Florida is the second-largest U.S. producer of tomatoes behind California. U.S. production of both fresh and processing tomatoes totals about $2 billion annually.
Mexico accounts for about 71 percent of the U.S. import market for greenhouse tomatoes. Mexico and Florida historically compete for the U.S. winter and early spring market.
Ferrari said the Commerce Department should take Mexico growers up on their offer to renegotiate the pact.
This "would have the least impact on trade between the two countries and also on U.S. consumers," Ferrari said. "You have to keep in consideration that one of every two tomatoes that people consume here comes from Mexico."
Lawyers for the Mexican industry argue the department can't terminate the pact without first determining Florida growers have the support of at least 85 percent of the U.S. tomato industry and without conducting a 270-day review.

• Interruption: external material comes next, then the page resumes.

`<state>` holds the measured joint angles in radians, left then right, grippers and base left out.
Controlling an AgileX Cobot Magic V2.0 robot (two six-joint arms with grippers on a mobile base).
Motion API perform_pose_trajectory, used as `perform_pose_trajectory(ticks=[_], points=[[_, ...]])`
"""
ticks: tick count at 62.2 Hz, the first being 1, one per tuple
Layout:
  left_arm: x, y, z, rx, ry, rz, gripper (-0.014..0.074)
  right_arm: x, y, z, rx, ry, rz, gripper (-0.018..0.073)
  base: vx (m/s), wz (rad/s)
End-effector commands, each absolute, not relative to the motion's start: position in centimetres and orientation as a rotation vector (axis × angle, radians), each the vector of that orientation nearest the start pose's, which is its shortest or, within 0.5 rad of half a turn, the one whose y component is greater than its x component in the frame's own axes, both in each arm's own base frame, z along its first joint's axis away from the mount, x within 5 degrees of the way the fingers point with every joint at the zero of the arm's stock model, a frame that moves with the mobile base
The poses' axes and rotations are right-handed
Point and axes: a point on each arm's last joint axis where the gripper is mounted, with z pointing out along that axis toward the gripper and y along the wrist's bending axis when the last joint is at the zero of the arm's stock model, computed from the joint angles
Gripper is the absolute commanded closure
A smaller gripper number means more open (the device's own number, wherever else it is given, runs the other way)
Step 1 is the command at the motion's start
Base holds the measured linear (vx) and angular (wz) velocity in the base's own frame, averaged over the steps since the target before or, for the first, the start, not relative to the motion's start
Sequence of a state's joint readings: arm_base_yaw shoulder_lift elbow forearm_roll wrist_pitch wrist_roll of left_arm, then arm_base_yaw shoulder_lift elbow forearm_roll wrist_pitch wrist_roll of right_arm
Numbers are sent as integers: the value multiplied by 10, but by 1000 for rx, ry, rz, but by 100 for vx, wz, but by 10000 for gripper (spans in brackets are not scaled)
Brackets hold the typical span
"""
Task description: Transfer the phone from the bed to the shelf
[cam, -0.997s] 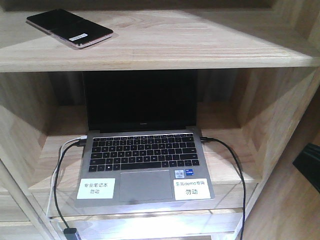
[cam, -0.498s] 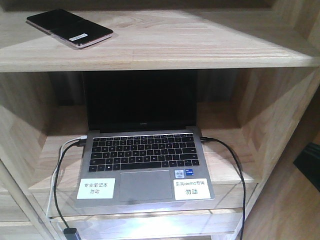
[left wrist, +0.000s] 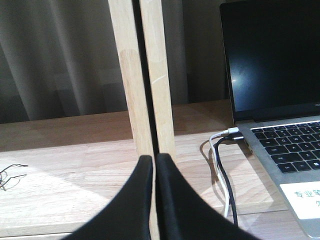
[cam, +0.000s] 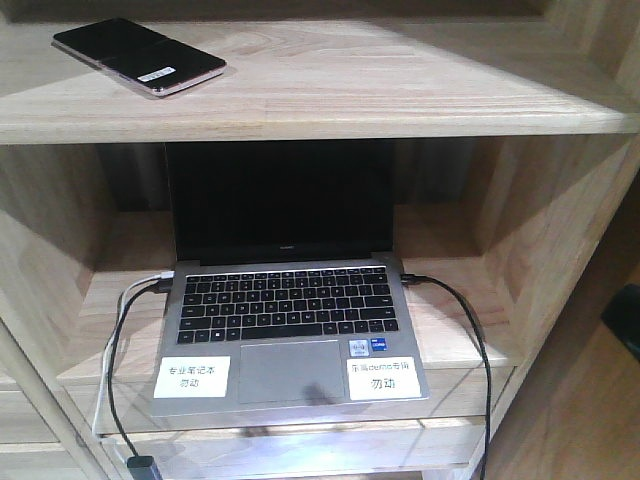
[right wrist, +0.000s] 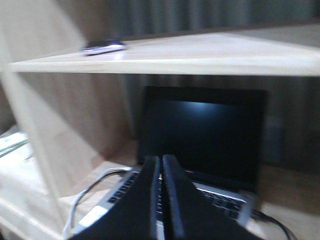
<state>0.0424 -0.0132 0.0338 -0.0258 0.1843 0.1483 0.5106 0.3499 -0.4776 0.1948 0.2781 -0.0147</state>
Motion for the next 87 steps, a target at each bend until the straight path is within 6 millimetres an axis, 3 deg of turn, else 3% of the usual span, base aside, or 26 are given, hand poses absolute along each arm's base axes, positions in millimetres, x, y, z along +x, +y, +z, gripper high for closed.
perform_pose_trajectory(ticks=[1,18,30,39,54,75,87], points=[[55,2,200,58,1581,112,595,68,40,342,-278,1512,549,569,0,0],[55,2,200,58,1581,112,595,68,38,343,-336,1480,456,569,0,0],[55,2,200,58,1581,112,595,73,27,339,-226,1542,325,569,0,0],[55,2,200,58,1581,112,595,65,16,334,-132,1546,232,569,0,0],[55,2,200,58,1581,112,595,55,4,284,55,1493,172,569,0,0],[55,2,200,58,1581,112,595,54,0,217,87,1336,134,569,0,0],[55,2,200,58,1581,112,595,54,1,216,35,1359,84,569,0,0]])
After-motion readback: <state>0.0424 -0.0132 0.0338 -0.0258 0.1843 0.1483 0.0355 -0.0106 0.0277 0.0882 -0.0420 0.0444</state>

Since much of Mexico's produce is imported into the United States through Nogales, Arizona, a number of that state's politicians have weighed in on Mexico's side.
Senators John McCain and Jon Kyl and other Arizona lawmakers sent a letter last week to Acting U.S. Commerce Secretary Rebecca Blank stressing that "any rush to prematurely decide this issue before the November elections should be avoided."
The Florida group says it has the support of at least 90 percent of the U.S. industry based on official U.S. Agriculture Department production, but Ferrari said he doubts that claim.